TASK TO CARRY OUT:
Please return all of the entries below exactly as they are written.
╭─ LISTED RECORDS
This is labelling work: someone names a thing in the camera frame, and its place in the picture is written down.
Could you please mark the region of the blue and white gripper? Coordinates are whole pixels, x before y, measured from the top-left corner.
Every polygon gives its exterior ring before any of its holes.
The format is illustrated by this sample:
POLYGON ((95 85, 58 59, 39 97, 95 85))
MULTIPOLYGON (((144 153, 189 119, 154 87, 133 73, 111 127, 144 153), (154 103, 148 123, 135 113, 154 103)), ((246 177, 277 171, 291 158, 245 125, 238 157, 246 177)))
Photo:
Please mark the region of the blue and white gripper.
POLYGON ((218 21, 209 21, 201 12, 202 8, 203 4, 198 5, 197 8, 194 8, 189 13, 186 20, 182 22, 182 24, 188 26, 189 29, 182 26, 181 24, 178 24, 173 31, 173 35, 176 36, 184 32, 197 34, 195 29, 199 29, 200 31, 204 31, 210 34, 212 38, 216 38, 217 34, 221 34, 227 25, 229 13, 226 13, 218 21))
╰─
SOLUTION:
This is labelling work: someone names a thing in the camera frame, and its place in the picture is written down.
Could you please mark the region of the blue and white gripper? Coordinates are whole pixels, x before y, measured from the top-left corner.
Every polygon gives its exterior ring before any of its holes.
The format is illustrated by this sample:
POLYGON ((95 85, 58 59, 39 97, 95 85))
MULTIPOLYGON (((144 153, 189 119, 154 87, 133 73, 111 127, 144 153), (154 103, 148 123, 135 113, 154 103)), ((246 177, 277 171, 291 158, 245 125, 238 157, 246 177)))
Photo:
Please mark the region of the blue and white gripper.
POLYGON ((218 21, 209 21, 201 12, 202 8, 203 4, 198 5, 197 8, 194 8, 189 13, 186 20, 182 22, 182 24, 188 26, 189 29, 182 26, 181 24, 178 24, 173 31, 173 35, 176 36, 184 32, 197 34, 195 29, 199 29, 200 31, 204 31, 210 34, 212 38, 216 38, 217 34, 221 34, 227 25, 229 13, 226 13, 218 21))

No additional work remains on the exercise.